== TASK PROMPT ==
The word "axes" marks the lines to keep; find each one in the data and copy it.

== RECORDED INFORMATION ==
┄┄┄┄┄┄┄┄┄┄

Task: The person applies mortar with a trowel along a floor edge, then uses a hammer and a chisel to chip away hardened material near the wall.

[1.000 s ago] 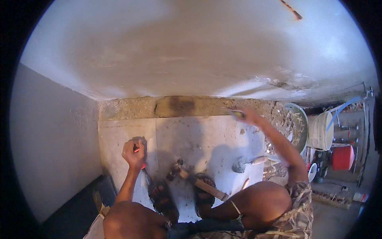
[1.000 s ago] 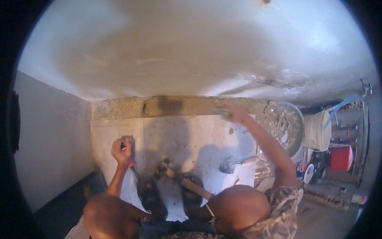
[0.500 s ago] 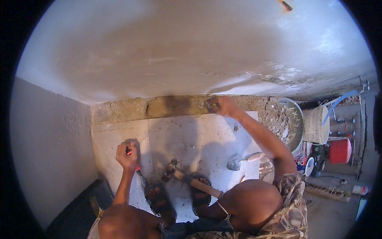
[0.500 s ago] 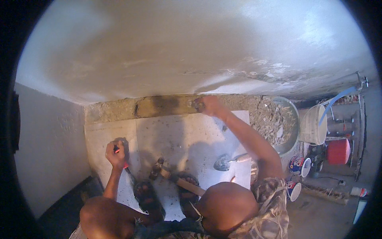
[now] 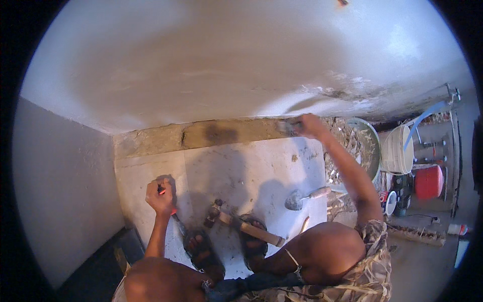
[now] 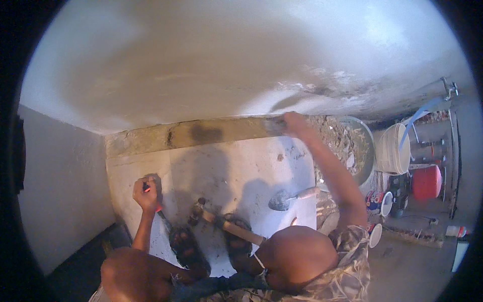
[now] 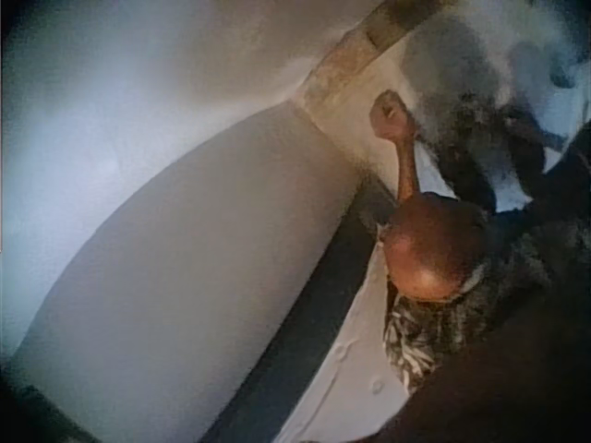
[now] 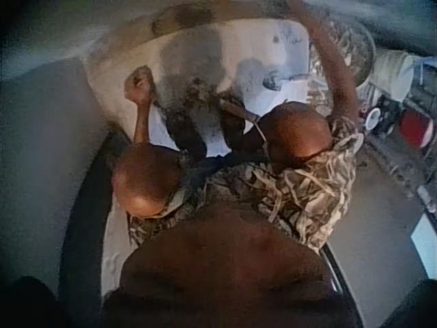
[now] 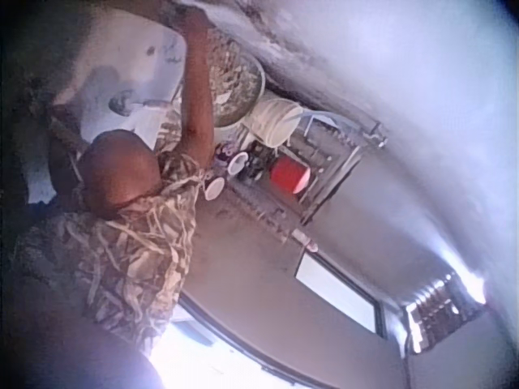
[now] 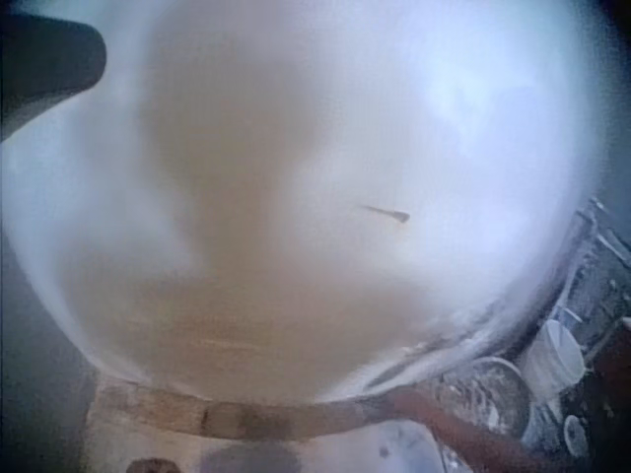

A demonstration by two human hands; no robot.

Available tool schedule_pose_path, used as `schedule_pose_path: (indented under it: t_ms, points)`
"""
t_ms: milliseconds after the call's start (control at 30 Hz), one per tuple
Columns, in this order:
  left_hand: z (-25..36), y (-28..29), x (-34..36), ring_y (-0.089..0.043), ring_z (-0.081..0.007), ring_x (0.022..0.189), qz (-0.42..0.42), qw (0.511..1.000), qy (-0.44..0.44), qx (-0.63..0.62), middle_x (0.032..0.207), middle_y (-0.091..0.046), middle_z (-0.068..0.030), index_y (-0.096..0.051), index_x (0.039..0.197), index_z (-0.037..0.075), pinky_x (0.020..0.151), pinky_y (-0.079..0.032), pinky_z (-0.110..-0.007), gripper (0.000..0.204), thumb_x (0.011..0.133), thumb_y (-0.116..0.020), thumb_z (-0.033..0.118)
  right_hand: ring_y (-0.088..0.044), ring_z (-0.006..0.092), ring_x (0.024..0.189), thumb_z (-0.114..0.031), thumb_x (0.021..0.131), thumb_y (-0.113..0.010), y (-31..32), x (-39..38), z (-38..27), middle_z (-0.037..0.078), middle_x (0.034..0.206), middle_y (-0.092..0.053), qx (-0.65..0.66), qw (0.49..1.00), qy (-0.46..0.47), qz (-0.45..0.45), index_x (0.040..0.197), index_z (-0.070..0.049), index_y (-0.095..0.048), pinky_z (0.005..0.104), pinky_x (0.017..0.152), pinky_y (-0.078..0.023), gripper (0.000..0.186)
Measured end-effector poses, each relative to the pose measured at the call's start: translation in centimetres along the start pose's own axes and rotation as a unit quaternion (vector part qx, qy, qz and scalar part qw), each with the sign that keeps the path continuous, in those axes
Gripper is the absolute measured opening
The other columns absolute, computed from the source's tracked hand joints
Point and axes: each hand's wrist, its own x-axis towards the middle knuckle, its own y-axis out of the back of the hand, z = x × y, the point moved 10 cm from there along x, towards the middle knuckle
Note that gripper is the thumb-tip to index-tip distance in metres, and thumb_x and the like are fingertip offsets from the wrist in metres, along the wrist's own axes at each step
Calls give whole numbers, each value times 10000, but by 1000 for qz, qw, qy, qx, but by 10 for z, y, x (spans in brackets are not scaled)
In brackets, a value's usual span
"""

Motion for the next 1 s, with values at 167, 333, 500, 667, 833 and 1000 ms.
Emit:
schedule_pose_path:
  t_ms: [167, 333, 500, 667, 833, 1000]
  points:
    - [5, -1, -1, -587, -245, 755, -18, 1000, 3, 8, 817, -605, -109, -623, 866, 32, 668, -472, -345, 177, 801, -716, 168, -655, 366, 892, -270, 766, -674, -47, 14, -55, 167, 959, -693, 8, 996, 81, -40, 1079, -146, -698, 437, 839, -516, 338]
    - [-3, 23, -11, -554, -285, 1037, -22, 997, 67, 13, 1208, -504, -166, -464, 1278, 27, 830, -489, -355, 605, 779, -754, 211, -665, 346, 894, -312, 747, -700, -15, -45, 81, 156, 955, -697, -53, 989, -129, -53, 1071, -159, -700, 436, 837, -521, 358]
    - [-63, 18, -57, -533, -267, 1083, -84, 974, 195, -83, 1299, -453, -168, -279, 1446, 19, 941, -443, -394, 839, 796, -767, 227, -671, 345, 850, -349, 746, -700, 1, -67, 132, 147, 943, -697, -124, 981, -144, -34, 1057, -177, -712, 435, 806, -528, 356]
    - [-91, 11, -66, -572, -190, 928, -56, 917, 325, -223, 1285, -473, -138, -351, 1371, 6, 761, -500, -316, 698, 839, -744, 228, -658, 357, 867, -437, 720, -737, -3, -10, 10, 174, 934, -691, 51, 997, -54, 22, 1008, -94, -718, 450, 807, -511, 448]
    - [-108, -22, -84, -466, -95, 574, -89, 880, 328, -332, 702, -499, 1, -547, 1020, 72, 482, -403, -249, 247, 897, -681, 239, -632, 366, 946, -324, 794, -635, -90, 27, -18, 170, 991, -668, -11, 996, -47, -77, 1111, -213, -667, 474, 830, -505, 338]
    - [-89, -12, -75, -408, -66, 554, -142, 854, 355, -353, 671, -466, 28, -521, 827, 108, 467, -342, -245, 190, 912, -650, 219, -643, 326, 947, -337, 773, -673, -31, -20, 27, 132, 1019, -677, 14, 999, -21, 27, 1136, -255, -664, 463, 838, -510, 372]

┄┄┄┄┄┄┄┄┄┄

== SOLUTION TO THE EXERCISE ==
Measured end-effector poses, each relative to the pose measured at the call's start: translation in centimetres along the start pose's own axes and rotation as a unit quaternion (vector part qx, qy, qz and scalar part qw), each with the sign that keeps the path continuous, in those axes
Point and axes: each hand's wrist, its own x-axis towards the middle knuckle, its own y-axis out of the back of the hand, z = x × y, the point moved 10 cm from there along x, towards the middle knuckle
Note that gripper is the thumb-tip to index-tip distance in metres, and thumb_x and the like are fingertip offsets from the wrist in metres, along the wrist's own axes at each step

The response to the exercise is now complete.